2015-08-13

FDA Approval

Tyler Cowen has an almost-interesting post on the idea that reliable drugs could be approved "at full Medicare and Medicaid reimbursement rates, if not higher. Drugs with lesser efficacy or higher risk could be approved at lower reimbursement prices."

A Couple Of Problems With Cowen's Post

First, the FDA does not grant approvals for drug reimbursement. Rather, the FDA determines whether a drug can be sold on the market - regardless of who will reimburse anyone for anything. It is then Medicare, Medicaid, and private insurance companies that determine whether they will reimburse anyone for the medication. Unless I'm misunderstanding Cowen, it sounds like he thinks that an FDA approval is the same thing as Medicare reimbursement.

Second, private payers have already implemented this plan. They have a formulary - a list of approved medications for which they will reimburse the patient - and if you choose an alternative therapy, they will often reimburse the patient for the cost that the formulary drug would have incurred. Certain exceptions apply, but the point is that it's not exactly a revolutionary idea. Cowen says "proposals of this kind deserve further attention," but from my vantage point, they are already being practiced.

How Should FDA Approvals Actually Work?

Most of us are patients, not pharmaceutical employees, so we have no vested interest in cleaning up the approval process. In addition, most of us aren't insurers, so we are somewhat insulated from the market price of a medication.

Thus, the only thing we should really care about is whether we have access to medications for which we might some day see a use. The approval should be a one-step process: submit a form, presto, you're approved. This is to ensure that patients have access to every therapy they might want to try.
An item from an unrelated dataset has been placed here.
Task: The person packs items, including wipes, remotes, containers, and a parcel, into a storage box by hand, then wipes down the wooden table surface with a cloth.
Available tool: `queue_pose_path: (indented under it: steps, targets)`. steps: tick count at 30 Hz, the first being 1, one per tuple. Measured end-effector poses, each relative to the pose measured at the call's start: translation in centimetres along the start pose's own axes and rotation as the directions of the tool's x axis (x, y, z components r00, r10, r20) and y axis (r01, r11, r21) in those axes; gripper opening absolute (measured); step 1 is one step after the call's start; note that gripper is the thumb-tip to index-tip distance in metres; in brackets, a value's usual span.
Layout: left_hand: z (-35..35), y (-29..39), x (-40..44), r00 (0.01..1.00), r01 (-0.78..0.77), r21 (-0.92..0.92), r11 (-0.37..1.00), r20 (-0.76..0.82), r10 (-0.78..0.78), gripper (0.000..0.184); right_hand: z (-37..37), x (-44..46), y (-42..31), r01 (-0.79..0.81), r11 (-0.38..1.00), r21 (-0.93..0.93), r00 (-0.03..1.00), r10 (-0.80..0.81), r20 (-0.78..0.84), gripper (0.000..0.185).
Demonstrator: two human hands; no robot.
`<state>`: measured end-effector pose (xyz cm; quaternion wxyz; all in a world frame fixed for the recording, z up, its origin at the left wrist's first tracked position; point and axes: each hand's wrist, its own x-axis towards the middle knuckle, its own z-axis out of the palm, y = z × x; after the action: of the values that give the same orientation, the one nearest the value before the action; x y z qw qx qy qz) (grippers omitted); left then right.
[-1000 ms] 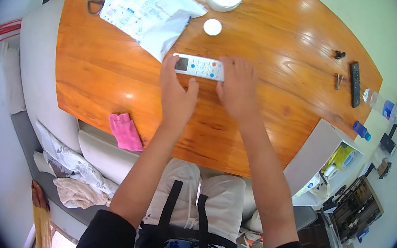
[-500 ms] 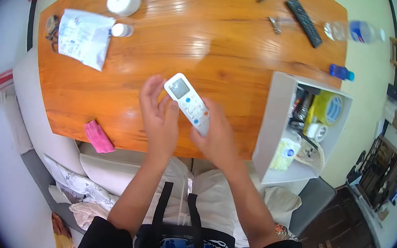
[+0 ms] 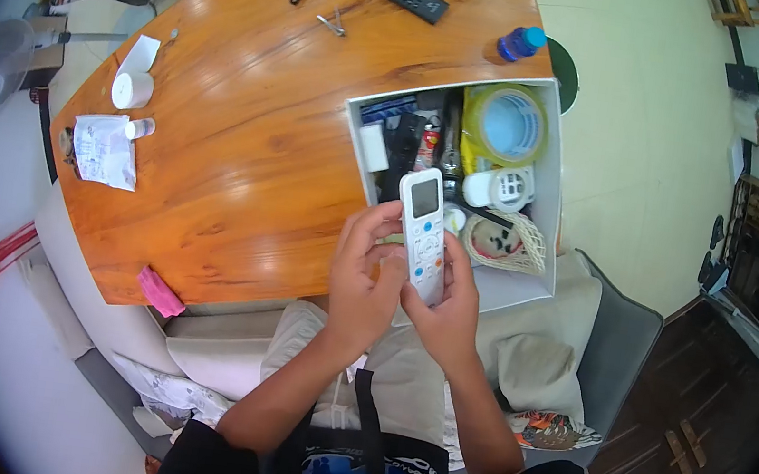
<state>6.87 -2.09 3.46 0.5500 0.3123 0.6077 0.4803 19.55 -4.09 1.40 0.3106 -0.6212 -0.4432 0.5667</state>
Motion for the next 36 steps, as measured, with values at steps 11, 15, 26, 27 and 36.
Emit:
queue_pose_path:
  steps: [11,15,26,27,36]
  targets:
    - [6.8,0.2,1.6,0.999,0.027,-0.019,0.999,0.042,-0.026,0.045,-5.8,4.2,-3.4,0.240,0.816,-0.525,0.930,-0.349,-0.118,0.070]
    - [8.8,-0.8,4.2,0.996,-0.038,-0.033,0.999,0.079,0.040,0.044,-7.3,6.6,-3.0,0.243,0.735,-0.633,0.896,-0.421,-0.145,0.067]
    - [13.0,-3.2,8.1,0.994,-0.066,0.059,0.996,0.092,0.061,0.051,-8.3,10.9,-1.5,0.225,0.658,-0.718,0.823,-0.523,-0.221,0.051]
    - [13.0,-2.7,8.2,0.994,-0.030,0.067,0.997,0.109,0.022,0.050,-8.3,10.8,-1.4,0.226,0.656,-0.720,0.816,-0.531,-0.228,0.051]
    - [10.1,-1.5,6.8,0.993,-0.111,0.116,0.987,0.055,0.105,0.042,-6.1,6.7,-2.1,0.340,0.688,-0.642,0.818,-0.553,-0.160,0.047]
Stop objecting before you start. :) This means that potentially unsafe medications will gain approval. Yes, but potentially unsafe medications already do gain approval. The only differences between a rubber stamp process and the current status quo are (1) it's a lot more efficient to just rubber stamp the darn thing, and (2) patients will not be under the mistaken impression that an FDA approval means that the drug is safe.

Drugs aren't safe. Doctors aren't pharmaceuticals experts. The only way to make sure you get the health care you need is to do your own research and critical thinking. Your doctor cannot do it for you. The pharmaceutical companies will not do it for you. The FDA lies about doing it for you.

So, approve everything and leave it to us individuals to do our due diligence. We who are informed already are!